Source data

Content starts

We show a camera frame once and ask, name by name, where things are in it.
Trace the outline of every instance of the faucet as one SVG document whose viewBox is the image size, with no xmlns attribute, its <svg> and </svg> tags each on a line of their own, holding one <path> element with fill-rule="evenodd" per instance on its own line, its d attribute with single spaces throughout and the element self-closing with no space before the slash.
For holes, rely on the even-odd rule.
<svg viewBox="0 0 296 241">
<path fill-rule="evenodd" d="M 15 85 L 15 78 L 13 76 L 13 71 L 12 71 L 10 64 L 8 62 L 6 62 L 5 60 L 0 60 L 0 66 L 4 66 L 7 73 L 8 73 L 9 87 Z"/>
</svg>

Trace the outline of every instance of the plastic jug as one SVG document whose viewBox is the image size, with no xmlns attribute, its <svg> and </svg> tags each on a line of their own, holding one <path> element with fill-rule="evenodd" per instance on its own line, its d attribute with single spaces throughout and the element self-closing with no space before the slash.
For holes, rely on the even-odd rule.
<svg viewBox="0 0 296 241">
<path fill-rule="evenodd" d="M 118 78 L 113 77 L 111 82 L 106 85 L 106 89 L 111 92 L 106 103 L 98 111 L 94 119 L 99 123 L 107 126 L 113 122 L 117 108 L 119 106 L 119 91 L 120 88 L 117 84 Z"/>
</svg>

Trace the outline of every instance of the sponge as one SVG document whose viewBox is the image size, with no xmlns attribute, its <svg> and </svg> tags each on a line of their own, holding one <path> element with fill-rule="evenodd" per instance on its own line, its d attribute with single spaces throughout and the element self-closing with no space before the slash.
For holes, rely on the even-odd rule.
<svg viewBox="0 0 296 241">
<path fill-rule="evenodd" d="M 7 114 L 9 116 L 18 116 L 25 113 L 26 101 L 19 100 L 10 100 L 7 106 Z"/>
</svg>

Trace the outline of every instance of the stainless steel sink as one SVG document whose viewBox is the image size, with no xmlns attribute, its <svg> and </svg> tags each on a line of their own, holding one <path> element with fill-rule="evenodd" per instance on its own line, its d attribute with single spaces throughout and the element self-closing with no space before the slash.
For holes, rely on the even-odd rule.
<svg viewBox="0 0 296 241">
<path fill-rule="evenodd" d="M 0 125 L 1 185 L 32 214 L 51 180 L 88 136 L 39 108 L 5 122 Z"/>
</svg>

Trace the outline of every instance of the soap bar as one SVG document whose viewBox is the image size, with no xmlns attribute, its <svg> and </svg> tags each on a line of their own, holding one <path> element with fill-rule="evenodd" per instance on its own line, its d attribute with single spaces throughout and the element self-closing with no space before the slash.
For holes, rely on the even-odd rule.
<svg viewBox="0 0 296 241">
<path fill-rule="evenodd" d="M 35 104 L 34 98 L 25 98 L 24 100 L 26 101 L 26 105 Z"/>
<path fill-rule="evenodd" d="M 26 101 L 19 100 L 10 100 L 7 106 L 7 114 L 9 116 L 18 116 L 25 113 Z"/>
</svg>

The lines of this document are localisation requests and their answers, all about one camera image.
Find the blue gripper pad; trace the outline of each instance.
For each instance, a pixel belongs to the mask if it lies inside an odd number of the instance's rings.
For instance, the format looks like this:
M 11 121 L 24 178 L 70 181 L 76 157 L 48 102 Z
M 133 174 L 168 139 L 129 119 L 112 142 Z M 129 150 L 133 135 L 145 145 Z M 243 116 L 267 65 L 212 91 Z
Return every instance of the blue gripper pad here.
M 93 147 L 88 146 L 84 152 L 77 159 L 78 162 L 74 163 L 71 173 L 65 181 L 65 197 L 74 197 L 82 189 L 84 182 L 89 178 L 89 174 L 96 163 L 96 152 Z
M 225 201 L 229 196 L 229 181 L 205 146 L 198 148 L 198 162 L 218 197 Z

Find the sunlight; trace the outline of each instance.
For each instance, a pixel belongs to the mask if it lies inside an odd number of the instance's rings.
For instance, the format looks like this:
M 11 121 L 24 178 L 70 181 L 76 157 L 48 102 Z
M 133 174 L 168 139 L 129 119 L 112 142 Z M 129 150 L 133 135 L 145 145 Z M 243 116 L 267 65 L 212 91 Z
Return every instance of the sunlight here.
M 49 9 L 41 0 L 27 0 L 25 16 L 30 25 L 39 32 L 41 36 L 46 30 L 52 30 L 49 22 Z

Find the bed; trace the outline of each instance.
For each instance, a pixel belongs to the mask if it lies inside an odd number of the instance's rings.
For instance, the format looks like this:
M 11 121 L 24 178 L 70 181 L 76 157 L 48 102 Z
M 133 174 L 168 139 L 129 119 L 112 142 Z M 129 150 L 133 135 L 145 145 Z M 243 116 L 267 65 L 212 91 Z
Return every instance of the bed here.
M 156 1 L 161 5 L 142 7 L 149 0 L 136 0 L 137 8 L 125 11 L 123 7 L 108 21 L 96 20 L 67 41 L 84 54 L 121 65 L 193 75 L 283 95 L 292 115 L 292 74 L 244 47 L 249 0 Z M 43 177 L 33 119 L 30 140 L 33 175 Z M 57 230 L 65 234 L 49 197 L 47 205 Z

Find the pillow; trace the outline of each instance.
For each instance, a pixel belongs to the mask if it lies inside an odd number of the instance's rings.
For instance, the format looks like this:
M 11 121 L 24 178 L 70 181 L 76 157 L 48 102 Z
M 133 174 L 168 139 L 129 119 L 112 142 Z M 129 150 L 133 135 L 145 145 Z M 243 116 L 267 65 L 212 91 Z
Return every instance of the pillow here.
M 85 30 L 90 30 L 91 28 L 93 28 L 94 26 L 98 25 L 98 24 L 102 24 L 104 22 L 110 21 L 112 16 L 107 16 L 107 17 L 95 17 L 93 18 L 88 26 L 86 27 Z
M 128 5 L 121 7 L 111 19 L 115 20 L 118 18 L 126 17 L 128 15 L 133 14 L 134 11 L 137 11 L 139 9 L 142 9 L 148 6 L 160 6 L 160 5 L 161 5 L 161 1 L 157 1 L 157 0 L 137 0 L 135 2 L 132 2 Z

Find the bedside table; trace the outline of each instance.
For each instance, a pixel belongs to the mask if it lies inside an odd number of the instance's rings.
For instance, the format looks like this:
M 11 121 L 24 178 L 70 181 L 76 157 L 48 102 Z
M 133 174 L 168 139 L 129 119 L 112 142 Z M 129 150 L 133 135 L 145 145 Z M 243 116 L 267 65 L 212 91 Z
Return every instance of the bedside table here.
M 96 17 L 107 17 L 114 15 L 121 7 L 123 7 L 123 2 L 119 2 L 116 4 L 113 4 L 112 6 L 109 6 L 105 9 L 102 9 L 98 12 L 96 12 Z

Content ends

● **Exercise directions**:
Quote the data in full, keeping each word unchanged.

● **Written answer**:
We show a camera frame once and ask, name by name, where things are in it.
Trace the outline of every instance of the faucet as one SVG document whose viewBox is the image size, with no xmlns attribute, its <svg> and </svg> tags each on a line of their own, holding one <path> element with fill-rule="evenodd" per instance on its own line, its d attribute with single spaces throughout and the element self-closing with no space before the slash.
For holes, rely on the even-odd rule.
<svg viewBox="0 0 296 241">
<path fill-rule="evenodd" d="M 15 85 L 15 78 L 13 76 L 13 71 L 12 71 L 10 64 L 8 62 L 6 62 L 5 60 L 0 60 L 0 66 L 4 66 L 7 73 L 8 73 L 9 87 Z"/>
</svg>

Trace the outline of every instance of the plastic jug as one SVG document whose viewBox is the image size, with no xmlns attribute, its <svg> and </svg> tags each on a line of their own, holding one <path> element with fill-rule="evenodd" per instance on its own line, its d attribute with single spaces throughout and the element self-closing with no space before the slash.
For holes, rely on the even-odd rule.
<svg viewBox="0 0 296 241">
<path fill-rule="evenodd" d="M 118 78 L 113 77 L 111 82 L 106 85 L 106 89 L 111 92 L 106 103 L 98 111 L 94 119 L 99 123 L 107 126 L 113 122 L 117 108 L 119 106 L 119 91 L 120 88 L 117 84 Z"/>
</svg>

Trace the outline of every instance of the sponge as one SVG document whose viewBox is the image size, with no xmlns attribute, its <svg> and </svg> tags each on a line of their own, holding one <path> element with fill-rule="evenodd" per instance on its own line, its d attribute with single spaces throughout and the element self-closing with no space before the slash.
For holes, rely on the even-odd rule.
<svg viewBox="0 0 296 241">
<path fill-rule="evenodd" d="M 7 114 L 9 116 L 18 116 L 25 113 L 26 101 L 19 100 L 10 100 L 7 106 Z"/>
</svg>

Trace the outline of every instance of the stainless steel sink as one SVG document whose viewBox is the image size, with no xmlns attribute, its <svg> and </svg> tags each on a line of their own, holding one <path> element with fill-rule="evenodd" per instance on its own line, its d attribute with single spaces throughout and the element self-closing with no space before the slash.
For holes, rely on the even-odd rule.
<svg viewBox="0 0 296 241">
<path fill-rule="evenodd" d="M 0 125 L 1 185 L 32 214 L 51 180 L 88 136 L 39 108 L 5 122 Z"/>
</svg>

Trace the outline of every instance of the soap bar as one SVG document whose viewBox is the image size, with no xmlns attribute, its <svg> and </svg> tags each on a line of their own, holding one <path> element with fill-rule="evenodd" per instance on its own line, its d attribute with single spaces throughout and the element self-closing with no space before the slash.
For holes, rely on the even-odd rule.
<svg viewBox="0 0 296 241">
<path fill-rule="evenodd" d="M 35 104 L 34 98 L 25 98 L 24 100 L 26 101 L 26 105 Z"/>
<path fill-rule="evenodd" d="M 26 101 L 19 100 L 10 100 L 7 106 L 7 114 L 9 116 L 18 116 L 25 113 Z"/>
</svg>

The lines of this document are localisation requests and their answers, all about one camera image.
Find the blue gripper pad; trace the outline of each instance.
For each instance, a pixel belongs to the mask if it lies inside an odd number of the instance's rings.
For instance, the format looks like this:
M 11 121 L 24 178 L 70 181 L 76 157 L 48 102 Z
M 133 174 L 168 139 L 129 119 L 112 142 Z M 129 150 L 133 135 L 145 145 Z M 243 116 L 267 65 L 212 91 Z
Return every instance of the blue gripper pad here.
M 93 147 L 88 146 L 84 152 L 77 159 L 78 162 L 74 163 L 71 173 L 65 181 L 65 197 L 74 197 L 82 189 L 84 182 L 89 178 L 89 174 L 96 163 L 96 152 Z
M 225 201 L 229 196 L 229 181 L 205 146 L 198 148 L 198 162 L 218 197 Z

Find the sunlight; trace the outline of each instance.
For each instance, a pixel belongs to the mask if it lies inside an odd number of the instance's rings.
For instance, the format looks like this:
M 11 121 L 24 178 L 70 181 L 76 157 L 48 102 Z
M 133 174 L 168 139 L 129 119 L 112 142 Z M 129 150 L 133 135 L 145 145 Z M 243 116 L 267 65 L 212 91 Z
Return every instance of the sunlight here.
M 49 9 L 41 0 L 27 0 L 25 16 L 30 25 L 39 32 L 41 36 L 46 30 L 52 30 L 49 22 Z

Find the bed; trace the outline of each instance.
For each instance, a pixel belongs to the mask if it lies inside an odd number of the instance's rings.
For instance, the format looks like this:
M 11 121 L 24 178 L 70 181 L 76 157 L 48 102 Z
M 133 174 L 168 139 L 129 119 L 112 142 Z M 129 150 L 133 135 L 145 145 Z M 243 116 L 267 65 L 212 91 Z
Return every instance of the bed here.
M 156 1 L 161 5 L 142 7 L 149 0 L 136 0 L 137 8 L 125 11 L 123 7 L 108 21 L 96 20 L 67 41 L 84 54 L 121 65 L 193 75 L 283 95 L 292 115 L 292 74 L 244 47 L 249 0 Z M 43 177 L 33 119 L 30 140 L 33 175 Z M 57 230 L 65 234 L 49 197 L 47 205 Z

Find the pillow; trace the outline of each instance.
For each instance, a pixel belongs to the mask if it lies inside an odd number of the instance's rings.
For instance, the format looks like this:
M 11 121 L 24 178 L 70 181 L 76 157 L 48 102 Z
M 133 174 L 168 139 L 129 119 L 112 142 Z M 129 150 L 133 135 L 145 145 Z M 243 116 L 267 65 L 212 91 Z
Return every instance of the pillow here.
M 85 30 L 90 30 L 91 28 L 93 28 L 94 26 L 98 25 L 98 24 L 102 24 L 104 22 L 110 21 L 112 16 L 107 16 L 107 17 L 95 17 L 93 18 L 88 26 L 86 27 Z
M 128 5 L 121 7 L 111 19 L 115 20 L 118 18 L 126 17 L 128 15 L 133 14 L 134 11 L 137 11 L 139 9 L 142 9 L 148 6 L 160 6 L 160 5 L 161 5 L 161 1 L 157 1 L 157 0 L 137 0 L 135 2 L 132 2 Z

Find the bedside table; trace the outline of each instance.
For each instance, a pixel belongs to the mask if it lies inside an odd number of the instance's rings.
For instance, the format looks like this:
M 11 121 L 24 178 L 70 181 L 76 157 L 48 102 Z
M 133 174 L 168 139 L 129 119 L 112 142 Z M 129 150 L 133 135 L 145 145 Z M 243 116 L 267 65 L 212 91 Z
Return every instance of the bedside table here.
M 96 17 L 107 17 L 114 15 L 121 7 L 123 7 L 123 2 L 119 2 L 116 4 L 113 4 L 112 6 L 109 6 L 105 9 L 102 9 L 98 12 L 96 12 Z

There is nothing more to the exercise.